WORK ITEM :: Among the entries below, one stretch runs from the line that contains "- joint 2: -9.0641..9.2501" through the line that contains "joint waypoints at". Repeat that stretch exactly, ends included, and only that.

══ EXERCISE INPUT

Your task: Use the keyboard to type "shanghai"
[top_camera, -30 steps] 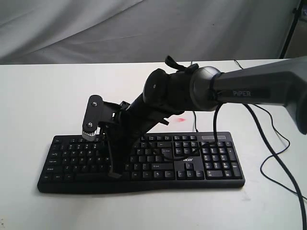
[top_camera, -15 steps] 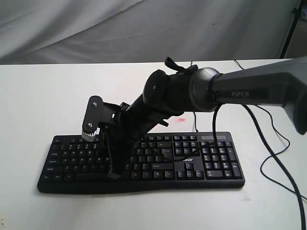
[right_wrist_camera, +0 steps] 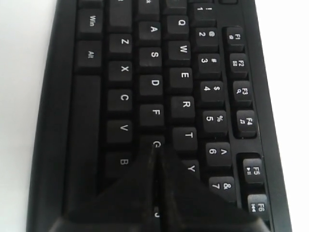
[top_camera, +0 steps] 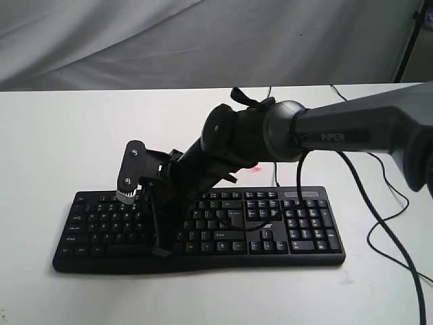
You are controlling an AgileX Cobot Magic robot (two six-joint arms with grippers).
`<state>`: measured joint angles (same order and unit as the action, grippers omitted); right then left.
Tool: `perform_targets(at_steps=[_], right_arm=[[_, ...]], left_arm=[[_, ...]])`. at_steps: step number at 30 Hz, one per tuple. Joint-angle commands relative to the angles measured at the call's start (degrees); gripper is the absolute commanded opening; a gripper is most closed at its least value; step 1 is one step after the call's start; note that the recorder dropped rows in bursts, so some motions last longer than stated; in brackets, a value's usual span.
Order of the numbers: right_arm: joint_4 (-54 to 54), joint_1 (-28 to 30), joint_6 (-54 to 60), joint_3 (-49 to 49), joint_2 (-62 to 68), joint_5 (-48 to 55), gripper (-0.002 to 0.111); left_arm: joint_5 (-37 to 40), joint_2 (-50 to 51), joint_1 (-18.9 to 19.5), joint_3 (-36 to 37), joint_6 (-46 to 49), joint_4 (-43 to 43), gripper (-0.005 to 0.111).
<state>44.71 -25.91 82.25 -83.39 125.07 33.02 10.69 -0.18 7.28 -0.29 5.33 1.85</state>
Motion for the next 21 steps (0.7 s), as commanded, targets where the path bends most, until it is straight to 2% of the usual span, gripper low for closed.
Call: perform_targets(at_steps=[1, 21], right_arm=[[0.72, 0.33, 0.61, -0.04, -0.35, -0.15, 0.0], [-0.7, 0.33, 1.37, -0.04, 0.01, -0.31, 0.0]], left_arm=[[-0.16, 0.18, -0.22, 0.29, -0.16, -0.03, 0.001], [-0.16, 0.18, -0.22, 0.29, -0.16, -0.03, 0.001]])
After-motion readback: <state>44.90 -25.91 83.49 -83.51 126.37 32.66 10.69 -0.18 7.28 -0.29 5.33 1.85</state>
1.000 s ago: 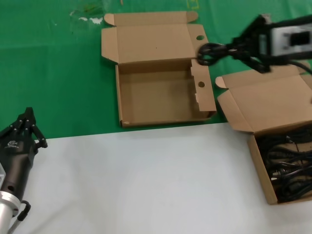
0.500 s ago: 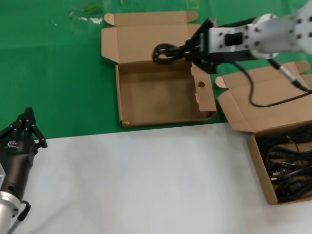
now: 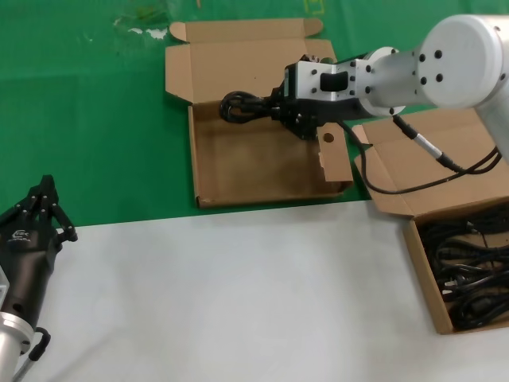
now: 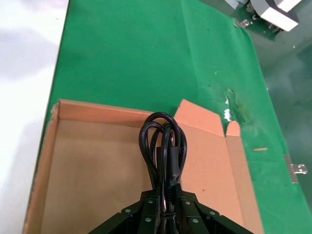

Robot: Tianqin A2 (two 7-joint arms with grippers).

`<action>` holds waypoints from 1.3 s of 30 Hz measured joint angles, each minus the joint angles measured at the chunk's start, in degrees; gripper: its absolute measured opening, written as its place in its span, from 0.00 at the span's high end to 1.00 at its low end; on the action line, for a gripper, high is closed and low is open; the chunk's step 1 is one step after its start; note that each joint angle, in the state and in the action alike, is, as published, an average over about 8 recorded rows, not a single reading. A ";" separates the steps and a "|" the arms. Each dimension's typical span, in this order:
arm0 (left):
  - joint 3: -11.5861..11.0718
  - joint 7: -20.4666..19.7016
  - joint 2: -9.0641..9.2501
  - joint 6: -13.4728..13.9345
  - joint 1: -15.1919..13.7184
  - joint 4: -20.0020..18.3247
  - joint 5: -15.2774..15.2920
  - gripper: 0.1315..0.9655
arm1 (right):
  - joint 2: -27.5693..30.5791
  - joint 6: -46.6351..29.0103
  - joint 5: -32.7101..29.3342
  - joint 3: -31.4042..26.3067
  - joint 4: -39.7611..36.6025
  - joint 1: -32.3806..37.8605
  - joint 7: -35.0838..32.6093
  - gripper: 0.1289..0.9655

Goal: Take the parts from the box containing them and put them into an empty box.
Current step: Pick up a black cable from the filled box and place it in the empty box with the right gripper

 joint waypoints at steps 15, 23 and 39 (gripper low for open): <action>0.00 0.00 0.00 0.00 0.00 0.00 0.00 0.99 | -2.64 3.07 -0.25 -0.83 -3.81 -1.95 -0.77 0.94; 0.00 0.00 0.00 0.00 0.00 0.00 0.00 0.99 | -4.58 6.28 1.43 -0.79 -7.88 -2.29 -4.32 0.94; 0.00 0.00 0.00 0.00 0.00 0.00 0.00 0.99 | -6.12 10.82 3.98 -0.99 -13.01 -1.88 -11.71 0.89</action>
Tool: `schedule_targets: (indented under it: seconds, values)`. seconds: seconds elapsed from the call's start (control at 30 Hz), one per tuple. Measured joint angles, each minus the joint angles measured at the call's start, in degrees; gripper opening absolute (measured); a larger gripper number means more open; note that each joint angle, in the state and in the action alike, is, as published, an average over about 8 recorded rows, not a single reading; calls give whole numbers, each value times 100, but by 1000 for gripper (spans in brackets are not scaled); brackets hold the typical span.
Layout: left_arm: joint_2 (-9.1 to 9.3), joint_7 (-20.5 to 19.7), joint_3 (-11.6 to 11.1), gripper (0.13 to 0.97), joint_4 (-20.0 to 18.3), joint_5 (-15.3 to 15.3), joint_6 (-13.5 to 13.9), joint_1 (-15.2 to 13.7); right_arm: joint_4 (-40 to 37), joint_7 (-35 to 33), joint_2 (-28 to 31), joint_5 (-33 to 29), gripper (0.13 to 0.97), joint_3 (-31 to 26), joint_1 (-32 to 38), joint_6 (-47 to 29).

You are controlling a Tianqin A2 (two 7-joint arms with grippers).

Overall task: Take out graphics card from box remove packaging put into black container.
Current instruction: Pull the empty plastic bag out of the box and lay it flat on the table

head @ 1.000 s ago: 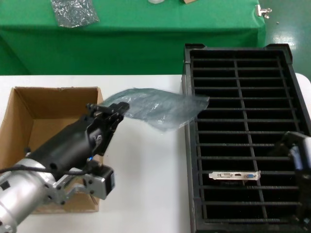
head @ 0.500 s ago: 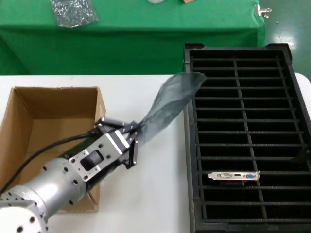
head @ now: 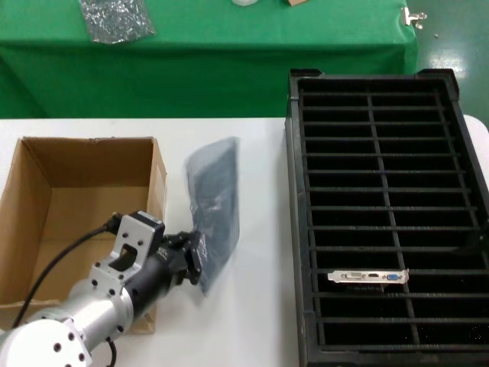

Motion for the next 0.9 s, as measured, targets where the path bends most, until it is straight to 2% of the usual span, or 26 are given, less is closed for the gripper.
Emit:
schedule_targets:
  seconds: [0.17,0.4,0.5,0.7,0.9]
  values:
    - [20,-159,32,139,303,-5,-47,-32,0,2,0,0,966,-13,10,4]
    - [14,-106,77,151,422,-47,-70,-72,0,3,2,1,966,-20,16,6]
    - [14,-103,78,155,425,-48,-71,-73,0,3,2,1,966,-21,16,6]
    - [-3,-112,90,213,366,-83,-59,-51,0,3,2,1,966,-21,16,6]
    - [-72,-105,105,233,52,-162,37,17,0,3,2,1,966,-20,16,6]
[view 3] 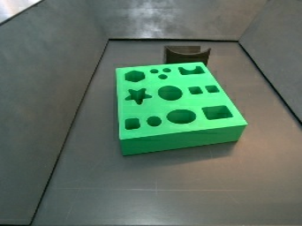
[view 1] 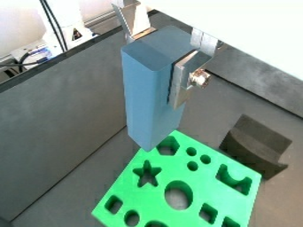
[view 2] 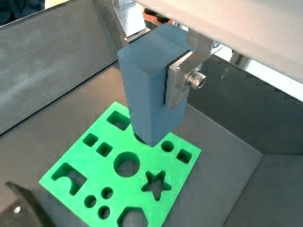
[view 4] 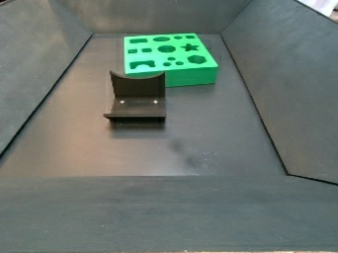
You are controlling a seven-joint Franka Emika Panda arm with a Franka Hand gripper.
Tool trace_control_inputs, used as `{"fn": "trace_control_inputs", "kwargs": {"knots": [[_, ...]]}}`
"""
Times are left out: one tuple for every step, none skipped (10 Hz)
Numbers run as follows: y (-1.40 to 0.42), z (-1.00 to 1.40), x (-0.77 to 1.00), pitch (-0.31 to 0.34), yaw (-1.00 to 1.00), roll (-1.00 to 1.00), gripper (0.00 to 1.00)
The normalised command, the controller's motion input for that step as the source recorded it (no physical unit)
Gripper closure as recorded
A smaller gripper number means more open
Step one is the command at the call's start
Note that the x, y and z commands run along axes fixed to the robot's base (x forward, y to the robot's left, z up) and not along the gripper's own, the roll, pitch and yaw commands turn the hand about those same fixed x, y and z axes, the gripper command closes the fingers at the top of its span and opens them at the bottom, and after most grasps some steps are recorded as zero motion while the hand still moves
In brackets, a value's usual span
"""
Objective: Pick up the rectangle object. Move up. Move to above the board. Insert the rectangle object.
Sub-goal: Insert the rectangle object.
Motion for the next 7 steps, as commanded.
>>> {"fn": "trace_control_inputs", "kwargs": {"knots": [[0.00,0.00,0.00,0.000,-0.01,0.00,1.00],[-0.01,0.00,0.17,0.000,-0.55,0.00,1.00],[0.00,-0.14,0.00,-0.057,-1.00,-0.05,1.00],[0.00,-0.13,0.00,-0.063,-1.00,-0.05,1.00],[0.00,-0.13,0.00,-0.066,-1.00,-0.05,1.00],[0.00,-0.13,0.00,-0.064,-1.00,-0.05,1.00],[0.00,-0.13,0.00,-0.067,-1.00,-0.05,1.00]]}}
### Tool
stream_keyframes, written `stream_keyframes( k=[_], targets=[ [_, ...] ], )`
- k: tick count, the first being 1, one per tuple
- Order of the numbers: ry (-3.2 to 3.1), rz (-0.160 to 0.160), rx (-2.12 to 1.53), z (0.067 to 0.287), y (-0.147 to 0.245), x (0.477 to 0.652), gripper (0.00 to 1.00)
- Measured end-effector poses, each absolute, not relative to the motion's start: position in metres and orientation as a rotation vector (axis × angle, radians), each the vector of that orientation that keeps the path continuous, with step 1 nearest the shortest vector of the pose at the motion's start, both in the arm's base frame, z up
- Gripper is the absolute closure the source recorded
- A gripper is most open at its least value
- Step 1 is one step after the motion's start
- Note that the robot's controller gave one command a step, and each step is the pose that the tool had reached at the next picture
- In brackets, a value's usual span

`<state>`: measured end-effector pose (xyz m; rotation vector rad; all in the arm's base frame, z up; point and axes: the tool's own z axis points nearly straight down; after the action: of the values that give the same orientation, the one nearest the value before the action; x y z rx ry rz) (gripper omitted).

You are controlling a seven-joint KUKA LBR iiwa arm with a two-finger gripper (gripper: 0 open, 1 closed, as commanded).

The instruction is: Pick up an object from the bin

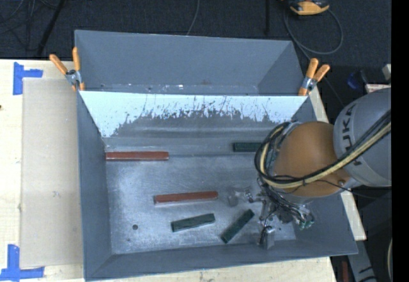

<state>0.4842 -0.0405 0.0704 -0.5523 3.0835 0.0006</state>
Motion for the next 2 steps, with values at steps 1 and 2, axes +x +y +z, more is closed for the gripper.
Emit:
stream_keyframes(
  k=[1,2],
  targets=[
    [2.939,0.003,-1.104,0.100,0.009,0.479,0.00],
    [2.776,0.001,-1.471,0.105,-0.005,0.480,0.00]
  ],
)
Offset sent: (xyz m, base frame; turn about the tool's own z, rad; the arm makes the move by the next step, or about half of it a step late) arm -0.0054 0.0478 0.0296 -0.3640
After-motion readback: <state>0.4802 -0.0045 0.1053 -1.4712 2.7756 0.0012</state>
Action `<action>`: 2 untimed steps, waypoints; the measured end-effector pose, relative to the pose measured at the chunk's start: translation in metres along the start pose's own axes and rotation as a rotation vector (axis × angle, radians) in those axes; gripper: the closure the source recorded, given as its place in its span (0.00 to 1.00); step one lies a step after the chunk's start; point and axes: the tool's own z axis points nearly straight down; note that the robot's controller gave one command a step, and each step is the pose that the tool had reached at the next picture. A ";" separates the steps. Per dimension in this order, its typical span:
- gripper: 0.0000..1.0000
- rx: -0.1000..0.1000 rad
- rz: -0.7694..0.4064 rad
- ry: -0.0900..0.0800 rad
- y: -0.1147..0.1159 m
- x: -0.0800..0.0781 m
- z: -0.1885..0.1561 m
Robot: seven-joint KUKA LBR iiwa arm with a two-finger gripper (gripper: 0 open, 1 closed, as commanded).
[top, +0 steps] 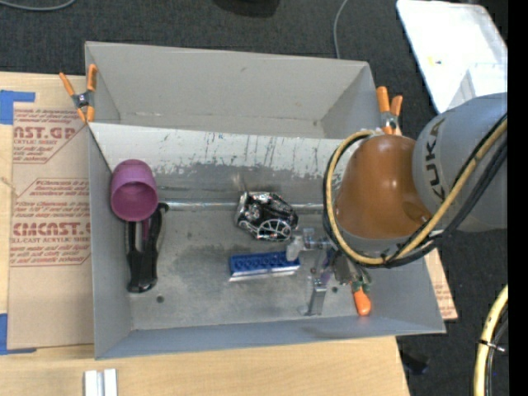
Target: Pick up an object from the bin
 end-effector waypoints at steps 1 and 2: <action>0.00 0.000 -0.001 -0.008 0.000 -0.002 -0.003; 0.00 -0.002 -0.045 -0.007 0.062 -0.029 0.060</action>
Offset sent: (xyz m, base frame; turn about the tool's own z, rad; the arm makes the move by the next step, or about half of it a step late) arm 0.0280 0.0573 -0.0572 -0.0391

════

COMPLETED EXERCISE ::
  - joint 2: -9.0641..9.2501
  - joint 6: -13.4728..13.9345
  - joint 1: -15.1919..13.7184
  - joint 4: -20.0020..18.3247
  - joint 5: -15.2774..15.2920
  - gripper: 0.1315..0.9655
arm1 (right):
  - joint 2: -27.5693..30.5791
  - joint 6: -46.6351..29.0103
  - joint 5: -32.7101..29.3342
  - joint 3: -31.4042..26.3067
  - joint 4: -39.7611..36.6025
  - joint 1: -32.3806..37.8605
  - joint 7: -35.0838..32.6093
  - gripper: 0.1289..0.9655

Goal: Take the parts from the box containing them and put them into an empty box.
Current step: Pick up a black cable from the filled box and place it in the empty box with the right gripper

 joint waypoints at steps 15, 23 and 39 (gripper low for open): <action>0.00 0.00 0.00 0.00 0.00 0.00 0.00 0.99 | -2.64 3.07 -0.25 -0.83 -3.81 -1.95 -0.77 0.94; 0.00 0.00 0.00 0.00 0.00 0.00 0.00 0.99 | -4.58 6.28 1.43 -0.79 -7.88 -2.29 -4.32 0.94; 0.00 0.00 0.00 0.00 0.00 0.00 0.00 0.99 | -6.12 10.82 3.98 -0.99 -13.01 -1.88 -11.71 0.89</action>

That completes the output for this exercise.